What needs to be done: Copy out the data word for word, without any of its pictures.

Source material:
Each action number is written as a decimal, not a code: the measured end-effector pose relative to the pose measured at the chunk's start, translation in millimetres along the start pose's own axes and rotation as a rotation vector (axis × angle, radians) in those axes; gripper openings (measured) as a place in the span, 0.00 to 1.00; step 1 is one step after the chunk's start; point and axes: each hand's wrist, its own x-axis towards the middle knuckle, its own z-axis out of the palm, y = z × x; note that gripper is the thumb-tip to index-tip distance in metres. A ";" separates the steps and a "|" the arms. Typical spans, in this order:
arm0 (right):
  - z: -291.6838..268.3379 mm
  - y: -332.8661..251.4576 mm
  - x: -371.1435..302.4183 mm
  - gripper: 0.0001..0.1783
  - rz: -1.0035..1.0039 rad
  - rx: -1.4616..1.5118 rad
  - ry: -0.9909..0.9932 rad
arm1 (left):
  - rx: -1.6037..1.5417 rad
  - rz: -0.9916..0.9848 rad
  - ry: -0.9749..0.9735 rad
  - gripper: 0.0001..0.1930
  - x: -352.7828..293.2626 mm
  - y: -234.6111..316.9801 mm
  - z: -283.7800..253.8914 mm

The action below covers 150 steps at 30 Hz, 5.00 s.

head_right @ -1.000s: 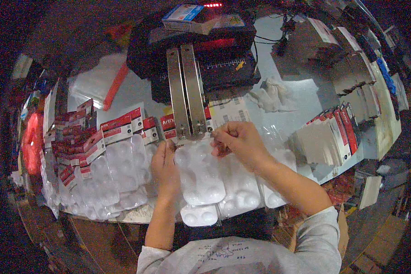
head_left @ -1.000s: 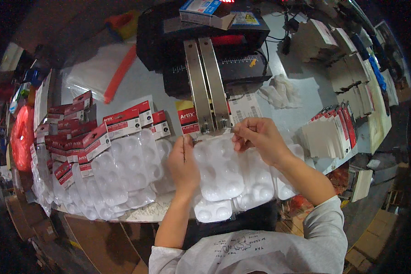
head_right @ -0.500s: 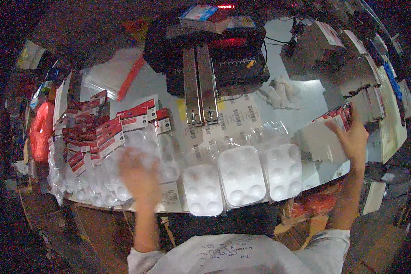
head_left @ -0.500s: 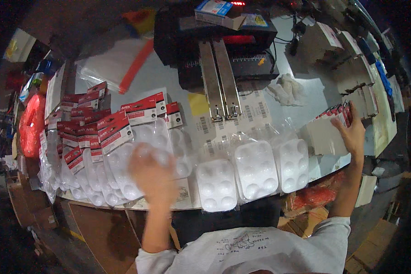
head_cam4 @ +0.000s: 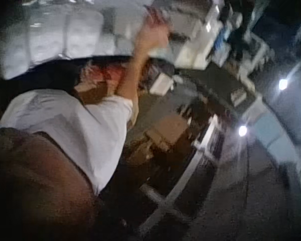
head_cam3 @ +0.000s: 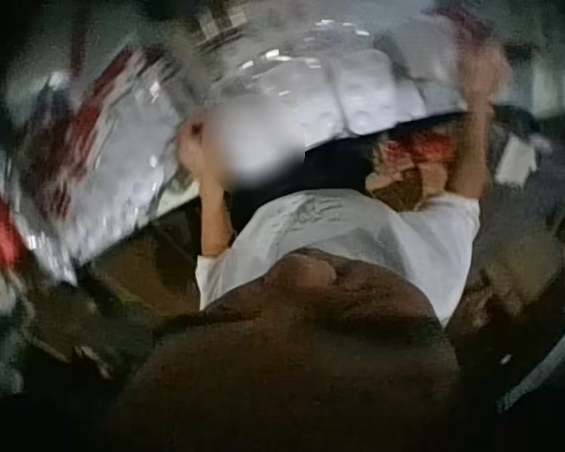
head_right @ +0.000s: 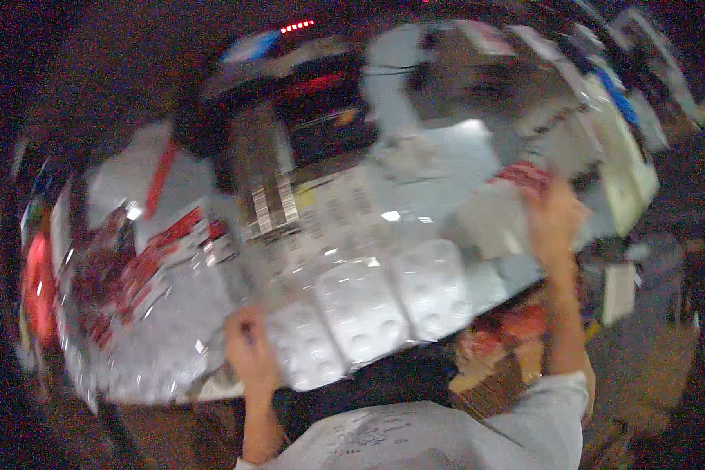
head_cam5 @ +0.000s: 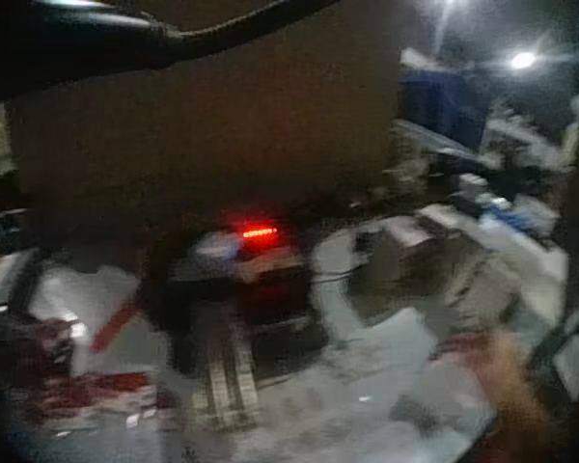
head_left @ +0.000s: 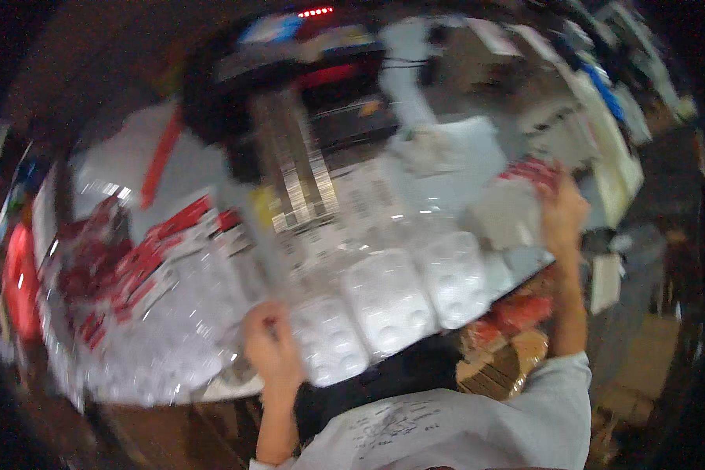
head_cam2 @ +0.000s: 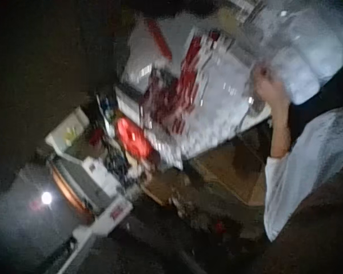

Result:
Each action number is written as a decimal, not a code: the measured end-effector pose relative to the pose measured at the chunk's start, translation in millimetres along the start pose's own axes and rotation as a rotation vector (axis × angle, radians) in those axes; gripper openings (measured) as a place in the span, 0.00 to 1.00; step 1 is one step after the chunk's start; point and axes: each hand's wrist, its own x-axis towards the middle knuckle, its own z-axis out of the palm, y = z × x; note that gripper is the thumb-tip to index-tip distance in metres. A ";" separates the steps and a "|" the arms. Typical spans, in this order:
arm0 (right):
  - z: -291.6838..268.3379 mm
  - y: -332.8661..251.4576 mm
  - x: -371.1435..302.4183 mm
  - gripper: 0.0001..0.1783
  - rz: -1.0035..1.0039 rad
  - rx: -1.4616..1.5118 rad
  - ry: -0.9909..0.9932 rad
arm1 (left):
  - rx: -1.6037..1.5417 rad
  - rz: -0.9916..0.9848 rad
  - ry: -0.9749..0.9735 rad
  - gripper: 0.0001..0.1930
  - x: -352.7828..293.2626 mm
  - y: -234.6111..316.9801 mm
  - z: -283.7800..253.8914 mm

The action below covers 150 steps at 30 Hz, 5.00 s.

head_right @ -1.000s: 
head_left @ -1.000s: 
head_right @ -0.500s: 
head_left @ -0.500s: 
head_cam4 @ +0.000s: 
head_cam3 @ +0.000s: 
head_right @ +0.000s: 
head_cam5 @ +0.000s: 
head_left @ +0.000s: 
head_cam2 @ +0.000s: 

The exercise is done, and no more output is needed.